Exercise directions. Every line that includes the word "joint" needs to be copied from the listing.
*** Begin section ***
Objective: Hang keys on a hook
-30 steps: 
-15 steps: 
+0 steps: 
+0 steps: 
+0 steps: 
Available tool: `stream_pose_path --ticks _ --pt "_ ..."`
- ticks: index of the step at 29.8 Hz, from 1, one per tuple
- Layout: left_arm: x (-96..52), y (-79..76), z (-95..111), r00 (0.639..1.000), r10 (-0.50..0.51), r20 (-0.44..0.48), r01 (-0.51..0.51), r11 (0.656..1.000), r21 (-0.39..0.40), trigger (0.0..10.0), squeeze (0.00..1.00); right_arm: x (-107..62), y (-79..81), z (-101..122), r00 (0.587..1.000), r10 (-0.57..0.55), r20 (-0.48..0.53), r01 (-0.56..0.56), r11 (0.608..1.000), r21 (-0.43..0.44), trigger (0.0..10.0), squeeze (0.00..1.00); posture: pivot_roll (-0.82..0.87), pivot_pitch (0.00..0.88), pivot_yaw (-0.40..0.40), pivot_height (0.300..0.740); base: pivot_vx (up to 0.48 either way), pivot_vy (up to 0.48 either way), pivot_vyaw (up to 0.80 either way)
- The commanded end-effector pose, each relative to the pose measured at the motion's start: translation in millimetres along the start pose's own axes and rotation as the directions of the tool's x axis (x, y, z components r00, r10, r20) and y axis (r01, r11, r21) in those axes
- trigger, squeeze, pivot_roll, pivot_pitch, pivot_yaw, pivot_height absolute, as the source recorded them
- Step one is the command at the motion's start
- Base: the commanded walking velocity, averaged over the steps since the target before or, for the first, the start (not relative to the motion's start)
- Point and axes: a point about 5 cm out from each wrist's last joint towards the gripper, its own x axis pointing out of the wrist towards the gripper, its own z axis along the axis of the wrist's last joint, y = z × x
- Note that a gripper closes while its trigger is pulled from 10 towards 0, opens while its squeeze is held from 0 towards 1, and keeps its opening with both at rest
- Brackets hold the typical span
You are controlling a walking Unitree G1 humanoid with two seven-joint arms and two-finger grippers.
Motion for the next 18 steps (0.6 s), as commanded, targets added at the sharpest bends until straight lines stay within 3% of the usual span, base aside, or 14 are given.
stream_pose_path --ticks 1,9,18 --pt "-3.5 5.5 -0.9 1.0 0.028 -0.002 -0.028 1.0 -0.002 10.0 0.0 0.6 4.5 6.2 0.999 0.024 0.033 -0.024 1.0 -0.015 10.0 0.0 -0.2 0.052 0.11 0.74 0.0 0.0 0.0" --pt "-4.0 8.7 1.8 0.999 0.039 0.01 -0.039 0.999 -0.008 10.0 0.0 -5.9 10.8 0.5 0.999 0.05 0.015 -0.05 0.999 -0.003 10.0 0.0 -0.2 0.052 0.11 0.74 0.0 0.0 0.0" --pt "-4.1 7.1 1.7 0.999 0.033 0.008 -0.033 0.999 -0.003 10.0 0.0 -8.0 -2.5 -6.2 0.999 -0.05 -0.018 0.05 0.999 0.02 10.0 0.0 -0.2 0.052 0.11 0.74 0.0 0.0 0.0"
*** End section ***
Response to the exercise.
- Point and axes: a point about 5 cm out from each wrist's last joint towards the gripper, its own x axis pointing out of the wrist towards the gripper, its own z axis along the axis of the wrist's last joint, y = z × x
You are controlling a walking Unitree G1 humanoid with two seven-joint arms and two-finger grippers.

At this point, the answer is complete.